Uptake and metabolism of lactosylceramide on low density lipoproteins in cultured proximal tubular cells from normal and familial hypercholesterolemic homozygotes

The metabolism of low density lipoproteins (LDL), and LDL modified by reductive methylation (M-LDL) of lysine residues, was studied in proximal tubular (PT) cells both from normal human kidney and from urine of patients with homozygous (LDL receptor-negative) familial hypercholesterolemia (FH). LDL and M-LDL was labeled either in the protein moiety with ¹²⁵I or in the lactosylceramide moiety with ³H. The binding and degradation of ¹²⁵I-LDL in normal cells was saturable and displaced by unlabeled LDL but not by M-LDL. The uptake of [³H]lactosylceramide (LacCer) low density lipoprotein in normal renal cells was saturable, and time and temperature-dependent. Exogenously derived [³H]LacCer on LDL was rapidly taken up and catabolized to monoglycosylceramide, or it was utilized for the endogenous synthesis of globotriaosylceramide (trihexosylceramide) and globotetraosylceramide (tetraglycosylceramide). [³H]LacCer M-LDL was taken up less avidly and metabolized less extensively than [³H]LacCer-LDL in normal cells. In homozygous FH renal cells the binding of ¹²⁵I-LDL was not saturable and not displaced by unlabeled LDL. ¹²⁵I-LDL degradation did not occur in FH cells. The homozygous FH PT cells took up a 2-fold greater amount of exogenously derived [³H]LacCer on LDL than normal cells. Yet, most of the [³H]LacCer taken up by FH PT cells accumulated at LacCer, and only small amounts were metabolized to monoglycosylceramide, globotriaosylceramide (trihexosylceramide), or globotetraosylceramide (tetraglycosylceramide).
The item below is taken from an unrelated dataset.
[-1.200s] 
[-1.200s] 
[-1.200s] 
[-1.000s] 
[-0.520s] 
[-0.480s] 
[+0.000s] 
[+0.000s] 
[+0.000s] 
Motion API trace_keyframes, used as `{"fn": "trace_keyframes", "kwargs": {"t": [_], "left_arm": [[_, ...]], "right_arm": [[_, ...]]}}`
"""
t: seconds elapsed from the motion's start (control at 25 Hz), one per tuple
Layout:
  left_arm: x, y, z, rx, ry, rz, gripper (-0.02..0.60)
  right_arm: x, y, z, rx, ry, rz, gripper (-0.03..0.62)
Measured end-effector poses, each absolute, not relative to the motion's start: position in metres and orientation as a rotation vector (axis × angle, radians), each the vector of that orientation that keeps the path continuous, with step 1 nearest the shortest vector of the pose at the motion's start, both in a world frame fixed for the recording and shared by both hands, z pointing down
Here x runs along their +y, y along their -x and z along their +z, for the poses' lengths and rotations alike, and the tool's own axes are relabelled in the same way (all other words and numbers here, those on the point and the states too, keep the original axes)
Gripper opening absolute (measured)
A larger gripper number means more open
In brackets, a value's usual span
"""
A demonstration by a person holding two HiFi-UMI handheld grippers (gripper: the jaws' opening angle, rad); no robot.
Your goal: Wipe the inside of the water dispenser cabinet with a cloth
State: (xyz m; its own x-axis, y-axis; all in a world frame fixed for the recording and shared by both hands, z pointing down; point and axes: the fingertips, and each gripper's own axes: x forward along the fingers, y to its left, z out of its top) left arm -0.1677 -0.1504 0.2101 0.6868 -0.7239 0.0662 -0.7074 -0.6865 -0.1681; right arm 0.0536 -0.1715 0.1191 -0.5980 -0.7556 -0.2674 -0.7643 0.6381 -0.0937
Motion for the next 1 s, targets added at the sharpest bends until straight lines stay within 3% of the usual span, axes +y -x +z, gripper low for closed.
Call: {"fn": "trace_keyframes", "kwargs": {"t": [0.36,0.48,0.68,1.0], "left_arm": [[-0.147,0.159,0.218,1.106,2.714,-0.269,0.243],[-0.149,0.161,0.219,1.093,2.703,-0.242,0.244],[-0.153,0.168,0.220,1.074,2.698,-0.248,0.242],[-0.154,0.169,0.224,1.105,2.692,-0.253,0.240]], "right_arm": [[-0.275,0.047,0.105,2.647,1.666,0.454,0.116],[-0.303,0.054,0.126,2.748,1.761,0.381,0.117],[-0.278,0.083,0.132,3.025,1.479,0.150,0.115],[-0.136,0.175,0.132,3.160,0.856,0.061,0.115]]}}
When normal and FH PT cells were preincubated with LDL (0-100 μg/ml medium), there was a 5-fold increase in cellular LacCer levels in FH cells at saturating levels of LDL, whereas there was about a 50% decrease in LacCer levels in normal cells. While the high affinity binding of LDL was not essential for the delivery of LacCer to cells, the data support the conclusion that LDL binding to the LDL receptor facilitates further LacCer processing and metabolism in normal renal cells. We speculate that [³H]LacCer is taken up by FH homozygous cells via a LDL receptor-independent mechanism and accumulates in the cells without significant metabolism. LacCer taken up by this mechanism contributes to the storage of LacCer in FH PT cells.